→ Task:
Retype each line below precisely and omit all images.

→ Dataset content:
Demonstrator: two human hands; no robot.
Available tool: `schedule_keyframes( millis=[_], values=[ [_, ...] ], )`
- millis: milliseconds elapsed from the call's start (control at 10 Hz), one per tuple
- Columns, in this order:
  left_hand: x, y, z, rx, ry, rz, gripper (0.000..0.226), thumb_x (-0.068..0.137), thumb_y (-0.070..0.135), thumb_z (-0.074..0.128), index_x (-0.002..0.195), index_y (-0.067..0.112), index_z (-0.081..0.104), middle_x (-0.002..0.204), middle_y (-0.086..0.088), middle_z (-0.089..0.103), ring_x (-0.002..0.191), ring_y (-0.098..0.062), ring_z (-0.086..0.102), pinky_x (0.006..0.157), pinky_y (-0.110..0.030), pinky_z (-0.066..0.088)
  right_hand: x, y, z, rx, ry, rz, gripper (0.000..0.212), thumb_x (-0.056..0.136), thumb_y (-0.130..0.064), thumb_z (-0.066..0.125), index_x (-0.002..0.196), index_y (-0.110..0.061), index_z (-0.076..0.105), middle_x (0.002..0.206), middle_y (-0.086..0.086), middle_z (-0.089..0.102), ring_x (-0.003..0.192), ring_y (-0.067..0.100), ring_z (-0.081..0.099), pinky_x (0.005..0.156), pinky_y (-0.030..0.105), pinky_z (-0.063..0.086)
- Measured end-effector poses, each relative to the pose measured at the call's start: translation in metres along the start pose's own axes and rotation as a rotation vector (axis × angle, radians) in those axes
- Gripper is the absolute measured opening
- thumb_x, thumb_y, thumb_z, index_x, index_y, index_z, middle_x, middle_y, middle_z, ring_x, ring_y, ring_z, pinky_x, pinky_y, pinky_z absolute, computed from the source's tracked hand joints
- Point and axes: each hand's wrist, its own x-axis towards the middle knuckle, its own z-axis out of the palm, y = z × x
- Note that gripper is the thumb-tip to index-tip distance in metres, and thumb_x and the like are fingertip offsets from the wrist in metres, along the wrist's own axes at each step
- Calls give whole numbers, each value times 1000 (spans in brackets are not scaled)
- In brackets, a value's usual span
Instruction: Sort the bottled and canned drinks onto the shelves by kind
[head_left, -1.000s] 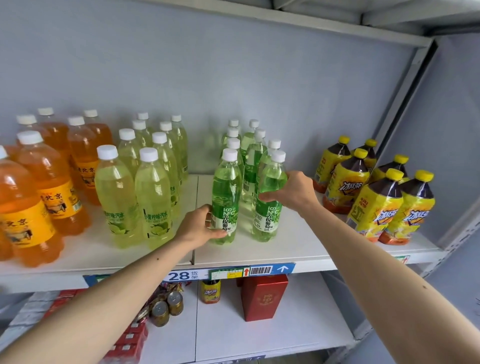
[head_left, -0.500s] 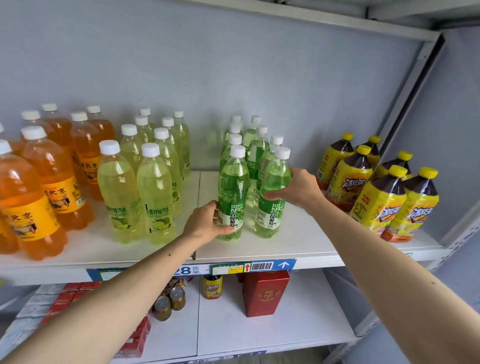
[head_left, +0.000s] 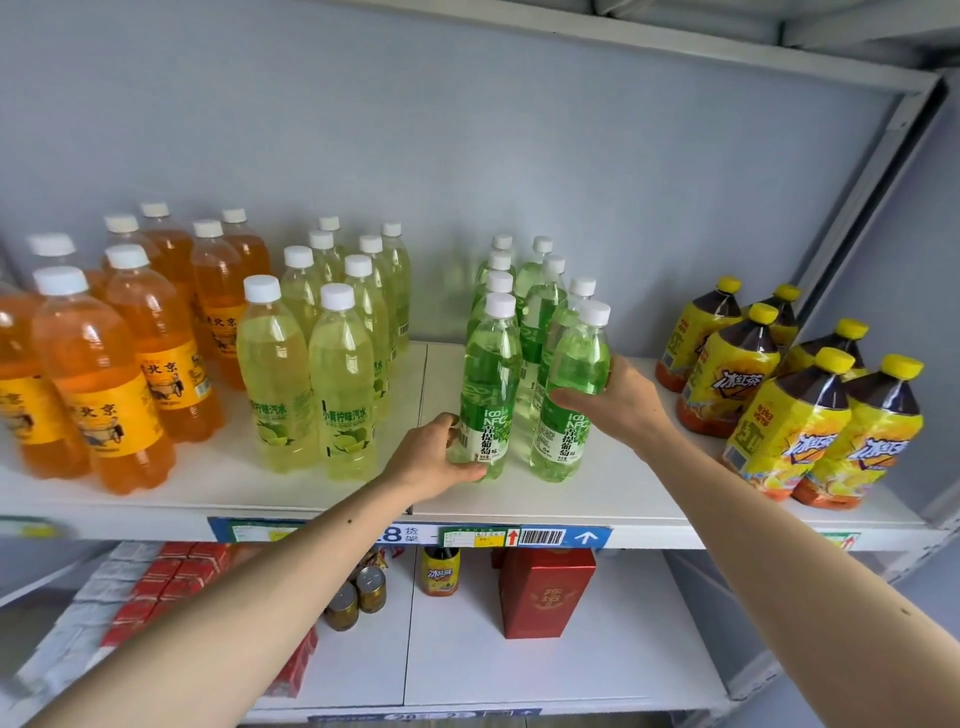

→ Exercise response:
Demonstrator: two human hands; no robot.
Available tool: `schedule_keyframes( millis=[_], values=[ [_, ...] ], )`
- millis: milliseconds elapsed from the call's start (control at 10 Hz), one per tuple
- Columns, in this order:
  left_hand: x, y, z, rx, ry, rz, gripper (0.000..0.226), thumb_x (-0.068..0.137), thumb_y (-0.070..0.135), thumb_z (-0.074..0.128), index_x (-0.002..0.195), index_y (-0.067..0.112), index_z (-0.081..0.104), middle_x (-0.002..0.204), middle_y (-0.086..0.088), middle_z (-0.089..0.103), ring_x (-0.002..0.191), ring_y (-0.098..0.062), ring_z (-0.086..0.102), pinky_x (0.006..0.157), pinky_y (-0.110..0.030), pinky_z (-0.066..0.088)
  right_hand: x, y, z, rx, ry, rz, gripper (0.000..0.212), thumb_x (-0.056..0.136), thumb_y (-0.130..0.064), thumb_z (-0.066..0.125), index_x (-0.002..0.196), index_y (-0.110..0.061), index_z (-0.076..0.105), middle_x (0.002..0.206), middle_y (-0.086..0.086), middle_z (-0.089..0.102), ring_x (-0.003..0.192), ring_y (-0.067..0.100), ring_z (-0.081..0.099), pinky_x (0.005..0.156), pinky_y (-0.030..0.105), pinky_z (-0.063..0.086)
- Measured end-effector poses, each relative to the pose measured at the call's start: translation in metres along the start pose's own axes and rotation as a rotation vector (axis × angle, radians) in those axes
- Gripper is the absolute measured opening
- thumb_x, thumb_y, thumb_z, index_x, index_y, index_z, middle_x, middle_y, middle_z, ring_x, ring_y, ring_z, pinky_x, pinky_y, pinky_z absolute, computed from the source's tracked hand joints
- Point and axes: each hand's wrist, its own x-axis towards the middle knuckle, its own z-axis out of the palm, y = z × x
- Note that gripper is the thumb-tip to index-tip distance in metres, and thumb_x and the like are fingertip offsets from the wrist in metres, along the wrist's own axes at each step
- Calls give whole numbers, each value times 1000 (spans in brackets are not scaled)
- In brackets, a value's usual span
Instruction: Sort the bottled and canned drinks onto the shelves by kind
[head_left, -1.000s] 
[head_left, -0.500s] 
[head_left, +0.000s] 

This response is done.